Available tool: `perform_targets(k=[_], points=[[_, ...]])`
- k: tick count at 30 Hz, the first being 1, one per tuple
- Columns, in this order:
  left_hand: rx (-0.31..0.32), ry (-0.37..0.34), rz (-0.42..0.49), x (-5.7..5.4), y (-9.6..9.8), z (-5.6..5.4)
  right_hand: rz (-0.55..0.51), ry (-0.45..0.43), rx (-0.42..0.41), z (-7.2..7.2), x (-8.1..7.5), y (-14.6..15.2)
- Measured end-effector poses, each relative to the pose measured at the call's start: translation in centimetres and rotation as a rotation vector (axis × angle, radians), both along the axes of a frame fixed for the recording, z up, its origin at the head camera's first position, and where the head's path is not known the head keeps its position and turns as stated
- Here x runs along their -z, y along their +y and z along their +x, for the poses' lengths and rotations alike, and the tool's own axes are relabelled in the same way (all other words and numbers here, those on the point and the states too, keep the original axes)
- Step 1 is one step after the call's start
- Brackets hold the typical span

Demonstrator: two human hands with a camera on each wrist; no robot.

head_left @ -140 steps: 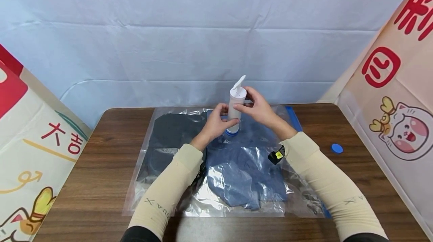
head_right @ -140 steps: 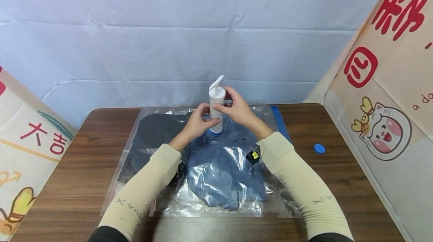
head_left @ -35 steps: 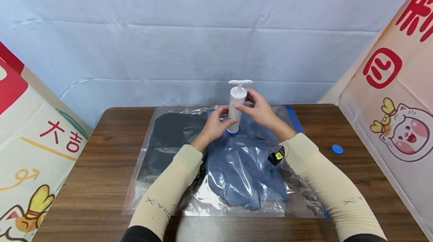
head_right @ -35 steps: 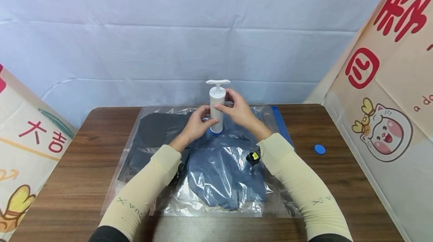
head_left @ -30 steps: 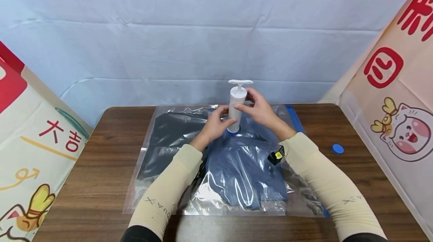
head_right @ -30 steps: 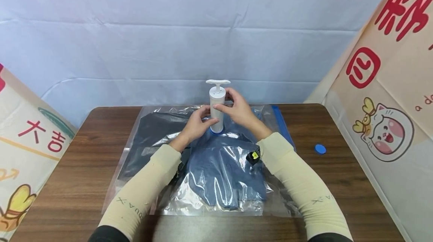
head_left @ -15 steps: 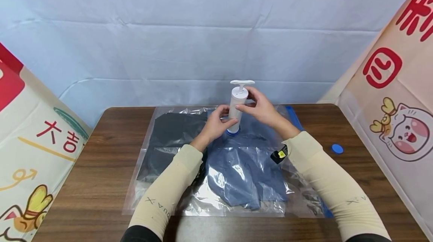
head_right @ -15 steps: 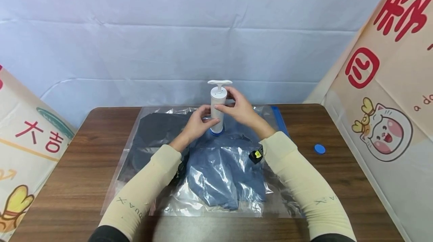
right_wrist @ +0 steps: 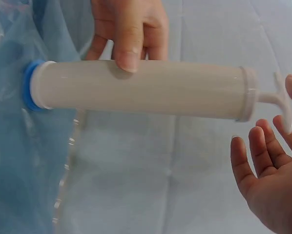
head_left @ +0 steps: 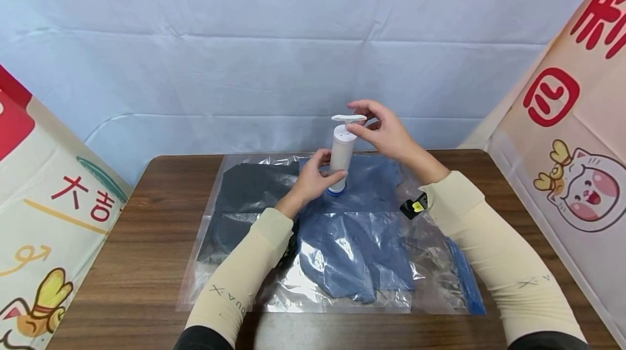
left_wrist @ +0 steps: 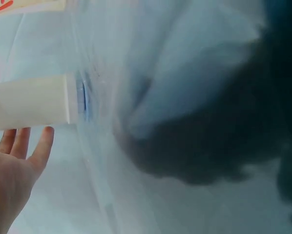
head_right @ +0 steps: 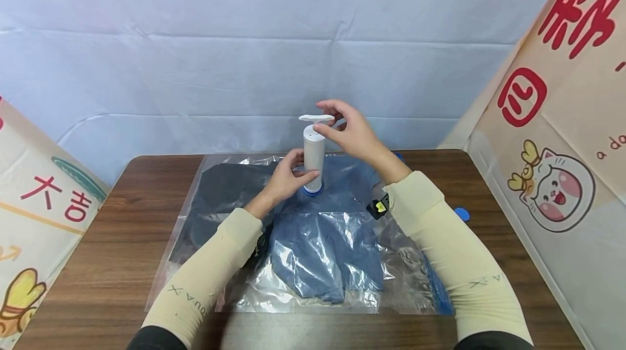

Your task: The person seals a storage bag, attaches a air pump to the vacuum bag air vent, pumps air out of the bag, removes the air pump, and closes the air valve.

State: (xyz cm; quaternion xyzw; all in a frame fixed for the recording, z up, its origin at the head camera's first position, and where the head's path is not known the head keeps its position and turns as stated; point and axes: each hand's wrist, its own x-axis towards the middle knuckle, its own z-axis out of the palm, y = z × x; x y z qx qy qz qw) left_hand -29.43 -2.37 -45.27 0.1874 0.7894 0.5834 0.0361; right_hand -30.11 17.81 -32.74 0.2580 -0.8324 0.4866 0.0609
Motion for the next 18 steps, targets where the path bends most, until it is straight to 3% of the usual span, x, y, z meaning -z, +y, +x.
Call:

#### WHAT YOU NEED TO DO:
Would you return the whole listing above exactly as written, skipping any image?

#### RESPONSE TO THE TASK:
Available tool: `perform_targets(k=[_], points=[[_, ...]])`
- k: tick count at 30 Hz, the first being 1, one per tuple
- Columns, in this order:
  left_hand: rx (-0.31..0.32), ry (-0.37..0.34), rz (-0.42..0.49), x (-5.7..5.4), y (-9.6..9.8), z (-5.6..5.4)
  right_hand: rz (-0.55..0.51), ry (-0.45..0.43), rx (-0.42..0.41), z (-7.2..7.2), x (-8.1..7.5), y (-14.6..15.2)
- Measured end-effector poses, each relative to the pose measured at the call's start: translation in centimetres and rotation as a rotation vector (axis × angle, radians), both along the axes of a frame fixed for the recording, z up, its origin at the head camera's first position, and where the head's path is not known the head keeps its position and turns as stated
- Here x runs along their -z, y along their +y and z along their +x, for the poses' lengths and rotations alike, and the tool's own axes are relabelled in the same way (all other words and numbers here, those on the point and the states too, keep the original axes)
- Step 1 is one step after the call's start
- Brackets hold the typical span

Demonstrator: two human hands with a camera on each wrist; no robot.

head_left @ -140 steps: 
head_right @ -140 steps: 
head_left @ -35 steps: 
head_right @ -35 steps: 
head_left @ -30 steps: 
head_right @ -30 steps: 
head_left @ -15 steps: 
head_right @ -15 steps: 
right_wrist @ +0 steps: 
head_left @ +0 steps: 
left_wrist @ +0 steps: 
head_right @ +0 steps: 

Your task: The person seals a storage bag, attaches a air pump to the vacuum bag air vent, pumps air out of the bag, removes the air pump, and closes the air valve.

State: (xyz cm; quaternion xyzw; all in a frame fixed for the recording, z up, its origin at the head camera's first position, and where the head's path is not known the head keeps its position and turns as stated; point and axes: each hand's wrist, its own x-axis towards the middle knuckle, its own z-axis out of the palm, y = z × x; x y z qx qy qz qw) left_hand -29.43 -2.37 -45.27 0.1874 0.7894 0.5834 0.0361; right_hand -30.11 17.81 -32.74 0.2580 -0.8324 0.4866 0.0609
Motion for the next 18 steps, targets where the path bends most, until it is straight to 3% of the usual span, x, y, z meaning -z, +y, +x.
Call:

Reply complete, and nothing else is required.